I am learning to love VI | Christopher Vachon

I am learning to love VI

2016-01-12

I will admit that in my early developer days, that I was extremely resistant to doing anything command line. My thought was that we lived in an age where we could easily make GUI so why wouldn’t we create and use them. Now will tools like GIT, LESS, SASS, Grunt, Gulp, Vagrant, and Docker (just to name a few) I have learned to love working in the command line and cant imaging working without it.

That being said, the one thing about command line that has always bothered was vi (or vim). I never liked the minimalist non-intuitive workflow, and giving that most system I used already had nano (or some version of it), I always preferred to use it.

However, now that I am doing more and more DevOps work, I am using vi more and more, and I have to admit that I have come to love using this editor. Especially once I got into turning on syntax highlighting and line numbers. The more I use it, the more I find, the more I like it.

With that said, I am going to share a few of my favourite features.

My Favourite Features

1. Line Numbers

The main thing I love about modern editors is being able to see the line numbers. It just makes it a lot easier to tell other people which line of code they need to edit, or that you are referring too.

To enable line numbers per instance: :set number

2. Colour and Syntax

Syntax Highlighting is by far one of the most useful tools for a programmer.

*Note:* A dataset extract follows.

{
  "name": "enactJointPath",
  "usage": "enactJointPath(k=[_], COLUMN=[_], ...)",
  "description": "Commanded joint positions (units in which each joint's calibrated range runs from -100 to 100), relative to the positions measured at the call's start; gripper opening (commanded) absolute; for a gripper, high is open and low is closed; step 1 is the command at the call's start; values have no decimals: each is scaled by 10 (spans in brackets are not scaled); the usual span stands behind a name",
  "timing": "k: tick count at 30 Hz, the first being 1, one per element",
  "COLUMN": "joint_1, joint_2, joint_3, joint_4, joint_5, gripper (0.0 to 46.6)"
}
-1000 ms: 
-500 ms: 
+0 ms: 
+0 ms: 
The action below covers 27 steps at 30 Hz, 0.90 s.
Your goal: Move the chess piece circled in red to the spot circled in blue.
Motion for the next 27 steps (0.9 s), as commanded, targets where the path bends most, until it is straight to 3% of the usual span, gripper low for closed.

It quickly allows them to find syntax errors by simply glancing at colour changes in the code structure.

To enable line numbers per instance: :syntax on

3. Goto Line Number

One of the most used features by me is being able to go directly to a line number. If a debug is telling me I have an error on line 234, it’s a huge pain to have to scroll down 234 lines in a terminal window where you do not have a scroll bar or use of a mouse.

To go directly to a line number in an instance: :[linenumber] (eg :234).

In addition, you tell vim to open a file at a certain line number: vi +[linenumber] file.path (eg: vi +234 file.path)


All these settings can be turned on globally as well via a global settings files in your home directory (~/.vimrc).

There are also a good number of features which I have not mentioned which are also very beneficial. Checkout this repository on Github at amix/vimrc.